SQLite has a session extension that can record changes on a local database into a changeset and you can replay those changes on another SQLite instance. Note that it replays what the changes were, not the queries that resulted in the changes. When applying changes you provide a conflict handler. (You can also invert changesets making a handy undo/redo feature.)

You can save conflicts to another changeset. There is also a rebaser to help deal with multiple way syncing.

https://www.sqlite.org/sessionintro.html - overview

https://www.sqlite.org/session/sqlite3changeset_apply.html - conflict information

https://www.sqlite.org/session/rebaser.html - rebaser

chii · 2025-03-04T03:52:25 1741060345

there's also a CRDT version of this, which allows two databases to be sync'ed to each other in real time (aka, updates to one will eventually make it to the other, and both database would eventually contain the same data).

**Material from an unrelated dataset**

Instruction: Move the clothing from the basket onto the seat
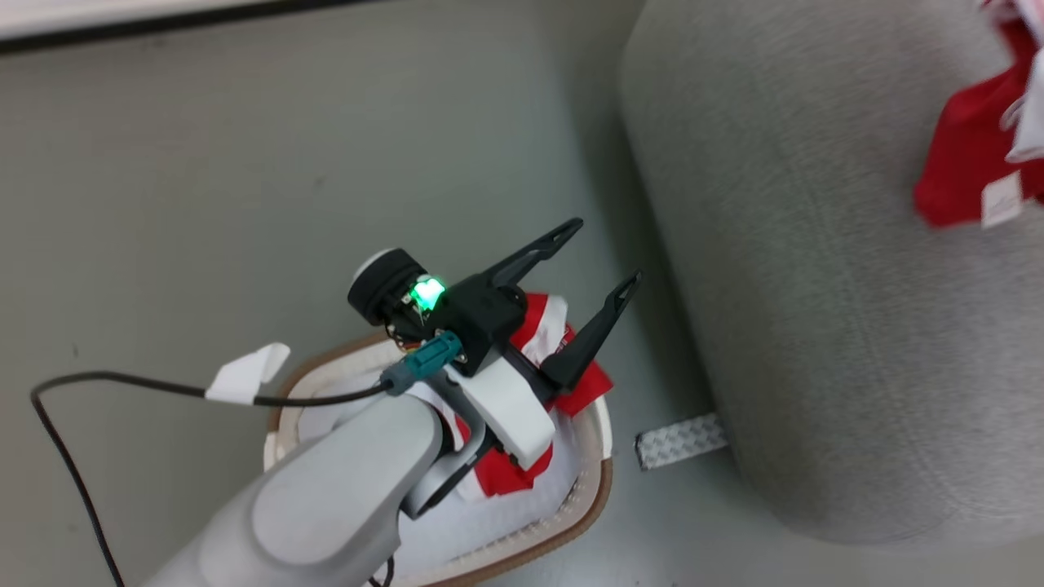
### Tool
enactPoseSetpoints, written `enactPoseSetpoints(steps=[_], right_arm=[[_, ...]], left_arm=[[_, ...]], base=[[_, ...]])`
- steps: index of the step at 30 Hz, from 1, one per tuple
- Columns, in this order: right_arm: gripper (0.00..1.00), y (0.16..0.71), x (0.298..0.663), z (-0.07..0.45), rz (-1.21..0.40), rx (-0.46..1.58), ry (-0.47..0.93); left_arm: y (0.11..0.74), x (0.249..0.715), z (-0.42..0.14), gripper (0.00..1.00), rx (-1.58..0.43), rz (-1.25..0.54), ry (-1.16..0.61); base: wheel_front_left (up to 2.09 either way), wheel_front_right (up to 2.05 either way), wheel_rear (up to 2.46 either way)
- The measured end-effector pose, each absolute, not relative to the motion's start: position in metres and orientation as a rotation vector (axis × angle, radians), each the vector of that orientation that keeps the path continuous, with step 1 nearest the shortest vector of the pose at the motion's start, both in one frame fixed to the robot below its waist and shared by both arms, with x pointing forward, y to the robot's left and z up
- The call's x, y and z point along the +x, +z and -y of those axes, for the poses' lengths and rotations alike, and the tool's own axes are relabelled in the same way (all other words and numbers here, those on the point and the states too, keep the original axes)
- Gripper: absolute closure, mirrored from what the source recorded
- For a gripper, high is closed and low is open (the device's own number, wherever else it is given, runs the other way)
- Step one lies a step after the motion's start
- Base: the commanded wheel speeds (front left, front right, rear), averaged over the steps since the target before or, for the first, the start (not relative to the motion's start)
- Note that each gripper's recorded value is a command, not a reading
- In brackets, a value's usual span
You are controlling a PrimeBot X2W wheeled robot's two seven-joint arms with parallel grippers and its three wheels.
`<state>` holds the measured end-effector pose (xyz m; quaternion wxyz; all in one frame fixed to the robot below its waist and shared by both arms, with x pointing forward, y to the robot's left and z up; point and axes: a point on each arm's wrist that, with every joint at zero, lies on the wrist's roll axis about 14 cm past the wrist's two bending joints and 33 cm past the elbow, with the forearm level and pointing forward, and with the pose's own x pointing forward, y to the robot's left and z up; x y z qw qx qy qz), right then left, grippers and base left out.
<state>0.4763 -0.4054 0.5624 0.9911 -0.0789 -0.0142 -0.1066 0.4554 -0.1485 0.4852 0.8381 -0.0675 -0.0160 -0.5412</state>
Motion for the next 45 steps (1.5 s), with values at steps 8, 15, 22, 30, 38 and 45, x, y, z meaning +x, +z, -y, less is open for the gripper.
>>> enactPoseSetpoints(steps=[8, 15, 22, 30, 38, 45], right_arm=[[1.0, 0.527, 0.531, 0.447, -0.037, -0.149, -0.327], [1.0, 0.435, 0.537, 0.456, -0.377, -0.118, -0.375], [1.0, 0.406, 0.52, 0.449, -0.559, -0.088, -0.373], [0.0, 0.427, 0.509, 0.445, -0.569, -0.102, -0.346], [0.0, 0.467, 0.483, 0.425, -0.519, -0.167, -0.251], [0.0, 0.548, 0.47, 0.395, -0.263, -0.186, -0.146]], left_arm=[[0.44, 0.486, 0.116, 0.0, -0.162, -0.037, -1.055], [0.412, 0.495, 0.085, 0.0, -0.151, -0.092, -0.969], [0.422, 0.496, 0.079, 0.0, -0.156, -0.073, -0.941], [0.44, 0.491, 0.075, 0.0, -0.146, -0.053, -0.919], [0.478, 0.478, 0.064, 0.0, -0.163, -0.014, -0.844], [0.526, 0.468, 0.034, 0.0, -0.162, 0.059, -0.707]], base=[[0.0, 0.0, 0.0], [0.0, 0.0, 0.0], [0.0, 0.0, 0.0], [0.0, 0.0, 0.0], [0.0, 0.0, 0.0], [0.0, 0.0, 0.0]])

It's https://vlcn.io/docs/cr-sqlite/intro , and i find it amazing that this is doable in sqlite. It is perfect for small scale collaboration imho, but it also works to sync across local client and remote server (for a single db per user scenario).

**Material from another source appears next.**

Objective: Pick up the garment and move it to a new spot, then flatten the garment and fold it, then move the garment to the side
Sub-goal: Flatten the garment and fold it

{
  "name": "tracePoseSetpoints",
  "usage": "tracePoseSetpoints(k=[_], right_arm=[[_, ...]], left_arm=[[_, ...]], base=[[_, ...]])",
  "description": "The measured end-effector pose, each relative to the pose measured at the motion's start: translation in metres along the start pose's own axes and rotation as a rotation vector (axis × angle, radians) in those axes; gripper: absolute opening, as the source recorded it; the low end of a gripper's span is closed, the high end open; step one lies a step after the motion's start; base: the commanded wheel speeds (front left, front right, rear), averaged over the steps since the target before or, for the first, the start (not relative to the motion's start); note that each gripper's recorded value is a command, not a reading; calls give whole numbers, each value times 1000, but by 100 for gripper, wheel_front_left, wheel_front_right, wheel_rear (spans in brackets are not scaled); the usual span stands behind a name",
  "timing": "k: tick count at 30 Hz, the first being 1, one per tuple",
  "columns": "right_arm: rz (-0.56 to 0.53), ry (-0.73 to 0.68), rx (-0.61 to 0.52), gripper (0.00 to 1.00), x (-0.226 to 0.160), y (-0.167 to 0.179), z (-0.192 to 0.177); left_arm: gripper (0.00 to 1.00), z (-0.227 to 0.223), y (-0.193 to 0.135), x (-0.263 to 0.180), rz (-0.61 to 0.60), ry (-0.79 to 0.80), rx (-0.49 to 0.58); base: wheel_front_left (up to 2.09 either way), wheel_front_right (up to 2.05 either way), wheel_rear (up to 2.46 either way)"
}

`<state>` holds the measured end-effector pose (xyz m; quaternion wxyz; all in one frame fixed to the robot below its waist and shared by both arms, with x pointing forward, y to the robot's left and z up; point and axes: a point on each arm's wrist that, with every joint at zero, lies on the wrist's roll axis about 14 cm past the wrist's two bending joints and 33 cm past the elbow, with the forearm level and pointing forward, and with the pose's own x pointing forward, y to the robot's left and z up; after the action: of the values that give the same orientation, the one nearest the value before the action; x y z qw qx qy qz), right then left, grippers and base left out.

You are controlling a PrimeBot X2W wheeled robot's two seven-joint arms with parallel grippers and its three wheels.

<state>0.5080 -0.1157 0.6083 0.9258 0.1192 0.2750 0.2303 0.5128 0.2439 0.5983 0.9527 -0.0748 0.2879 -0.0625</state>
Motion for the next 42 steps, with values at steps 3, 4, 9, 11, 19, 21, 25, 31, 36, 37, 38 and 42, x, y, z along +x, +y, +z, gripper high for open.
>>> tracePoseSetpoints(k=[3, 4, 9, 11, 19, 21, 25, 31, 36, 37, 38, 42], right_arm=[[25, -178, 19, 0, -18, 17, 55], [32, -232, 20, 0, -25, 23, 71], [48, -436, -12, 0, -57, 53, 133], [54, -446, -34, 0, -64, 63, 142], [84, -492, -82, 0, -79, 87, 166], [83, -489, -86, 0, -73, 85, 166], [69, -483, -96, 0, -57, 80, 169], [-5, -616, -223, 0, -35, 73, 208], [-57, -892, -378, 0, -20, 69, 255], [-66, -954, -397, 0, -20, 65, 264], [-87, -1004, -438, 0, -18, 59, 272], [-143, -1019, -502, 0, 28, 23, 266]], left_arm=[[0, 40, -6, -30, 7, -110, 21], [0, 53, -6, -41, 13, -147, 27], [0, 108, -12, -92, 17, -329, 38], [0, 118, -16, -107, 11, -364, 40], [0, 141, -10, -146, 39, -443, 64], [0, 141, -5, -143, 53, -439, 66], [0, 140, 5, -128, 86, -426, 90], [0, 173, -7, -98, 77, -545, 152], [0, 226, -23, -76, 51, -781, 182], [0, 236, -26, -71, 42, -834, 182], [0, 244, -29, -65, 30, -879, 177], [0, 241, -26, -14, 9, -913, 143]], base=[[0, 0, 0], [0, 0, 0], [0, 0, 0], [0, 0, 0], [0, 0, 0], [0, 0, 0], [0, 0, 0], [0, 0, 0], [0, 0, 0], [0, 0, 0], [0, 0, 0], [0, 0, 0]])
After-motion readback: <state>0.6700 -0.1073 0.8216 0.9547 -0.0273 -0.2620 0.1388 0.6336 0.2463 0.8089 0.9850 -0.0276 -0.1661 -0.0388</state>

hitekker · 2025-03-04T07:24:15 1741073055

Interesting link, it'd be great if their solution meets expectations.

Right now, the proof-of-concept they've provided seems simplistic. Their progress seems to have shifted from cr-sqlite into "Zero" instead. I'm guessing it has something to do with CRDTs being quite app-specific and hard to generalize.

I would want to see this library used in production first before hyping it

chii · 2025-03-04T07:34:44 1741073684

in a sense it is quite specific. In a difference sense, this is as generic a CRDT as you can get - it's CRDT on table(s). There's no merging of rows iirc (unless you write a custom merge, which is supported but probably need some tweaking and could lead to poor results?).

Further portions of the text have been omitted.